Site icon Kahawatungu

Kenya’s Coffee Exports Expected to Rise to 55,000 Tonnes in 2026

Kenya’s coffee exports are projected to increase to 55,000 metric tonnes in 2026, up from an estimated 52,000 metric tonnes in 2025, buoyed by favorable weather conditions and ongoing government interventions aimed at revitalizing the sector.

Henry Kinyua, Advisor on Crops and Value Chains in the Executive Office of the President, said improved rainfall patterns in key coffee-growing regions have supported higher yields, positioning the country for increased export volumes.

Speaking to journalists in Nairobi, Kinyua noted that the government’s efforts to enhance agricultural productivity and strengthen value chains are helping stabilize the market for one of Kenya’s leading export commodities.

“Kenya is experiencing favorable rainfall patterns in major coffee-growing regions, which has supported improved yields,” he said.

Kinyua added that strong international coffee prices have encouraged farmers, particularly smallholder producers, to invest more in their farms, further boosting production prospects.

The remarks were echoed by Principal Secretary for the State Department for Cooperatives Patrick Kilemi, who reaffirmed the government’s commitment to expanding coffee exports through policy reforms, infrastructure development, capacity building and strategic partnerships.

Speaking during the East Africa Coffee Markets and Conference (EACMC) 2026 Breakfast Meeting in Nairobi, Kilemi said the government is implementing reforms designed to strengthen the coffee value chain and improve returns to farmers.

“The government is committed to revitalizing the coffee sector through ongoing cooperative reforms aimed at enhancing governance, transparency, digitization, value addition and strategic partnerships that improve efficiency and increase farmer incomes,” he said.

According to Kilemi, the reforms are focused on improving governance within coffee cooperatives, promoting the adoption of digital systems, supporting value addition and enhancing market access for producers.

He noted that cooperatives remain central to the success of Kenya’s coffee industry and will continue receiving government support to improve service delivery and strengthen market linkages.

“Cooperatives remain central to the coffee value chain, and we will continue supporting initiatives that strengthen their capacity to deliver better services to farmers, improve market linkages and embrace innovation,” he said.

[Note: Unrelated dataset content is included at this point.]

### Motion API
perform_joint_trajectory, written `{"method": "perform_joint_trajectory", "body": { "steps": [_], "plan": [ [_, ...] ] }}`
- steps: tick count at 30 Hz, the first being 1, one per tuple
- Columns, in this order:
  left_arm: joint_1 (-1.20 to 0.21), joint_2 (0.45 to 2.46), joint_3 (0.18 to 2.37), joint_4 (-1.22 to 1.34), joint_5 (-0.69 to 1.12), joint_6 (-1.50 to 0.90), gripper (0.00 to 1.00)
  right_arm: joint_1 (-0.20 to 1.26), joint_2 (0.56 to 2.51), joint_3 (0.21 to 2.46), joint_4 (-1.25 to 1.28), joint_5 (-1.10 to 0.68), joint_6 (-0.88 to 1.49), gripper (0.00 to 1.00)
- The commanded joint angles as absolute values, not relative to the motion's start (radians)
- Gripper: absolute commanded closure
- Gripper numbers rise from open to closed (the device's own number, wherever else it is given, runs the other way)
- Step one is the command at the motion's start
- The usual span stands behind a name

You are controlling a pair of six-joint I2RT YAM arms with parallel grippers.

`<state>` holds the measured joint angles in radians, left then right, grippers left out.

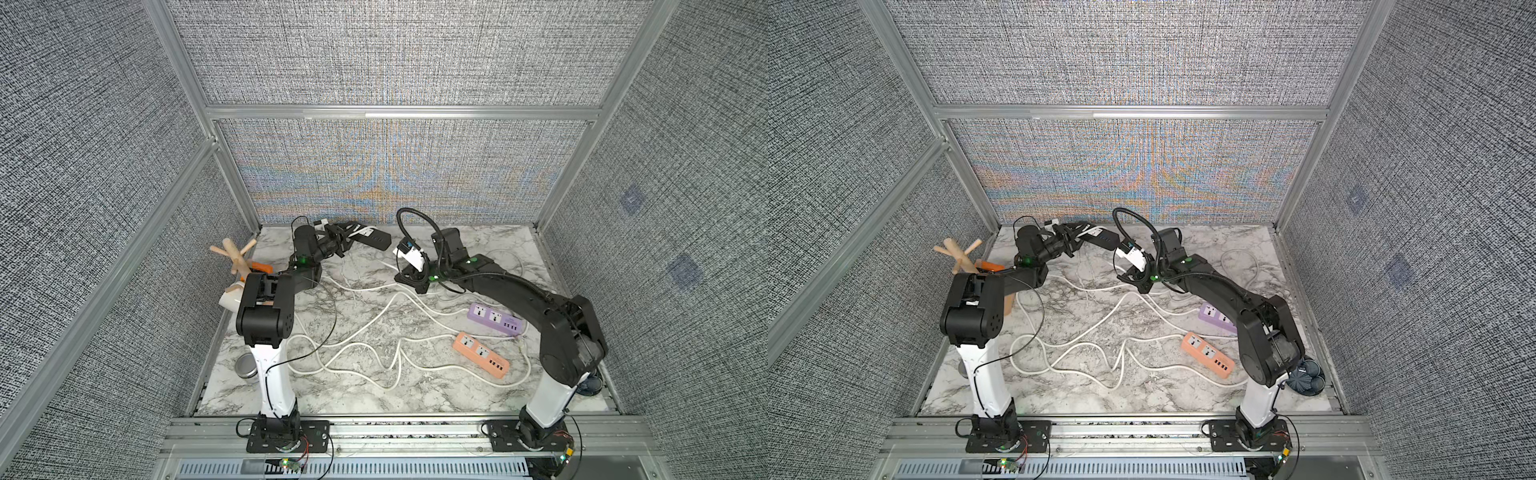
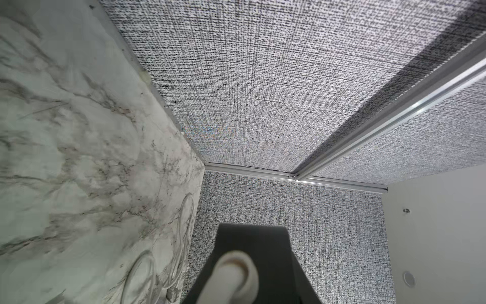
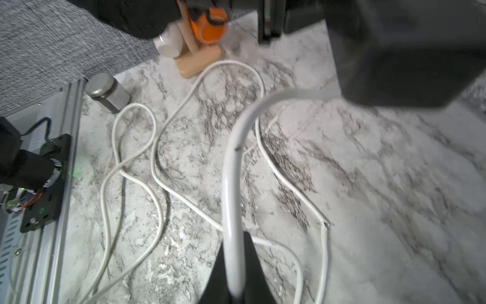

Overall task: Unwrap the cord wrapped around the power strip
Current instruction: Unwrap the power cord from the power strip.

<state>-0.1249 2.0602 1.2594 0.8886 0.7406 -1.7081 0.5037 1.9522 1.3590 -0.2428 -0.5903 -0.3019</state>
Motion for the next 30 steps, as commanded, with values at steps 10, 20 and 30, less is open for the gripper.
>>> {"method": "perform_joint_trajectory", "body": {
  "steps": [10,20,30],
  "plan": [
    [-0.077,1.995,1.103,1.038,0.851,-1.763,1.0,0.321,2.12,1.456,-0.198,-0.307,-0.157,1.0],
    [-0.067,1.996,1.04,0.952,0.865,-1.659,1.0,0.27,2.096,1.478,-0.309,-0.383,-0.255,1.0],
    [-0.109,1.995,1.088,0.835,0.848,-1.566,1.0,0.267,1.953,1.533,-0.497,-0.649,-0.394,0.21]
  ]
}}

Kilemi further emphasized the importance of regional collaboration, inclusion of youth and women, and sustainable production practices in enhancing the competitiveness of East African coffee in global markets.

The projected growth in coffee exports comes as Kenya seeks to capitalize on favorable market conditions and ongoing sector reforms to boost foreign exchange earnings and improve livelihoods for thousands of farming households that depend on the crop.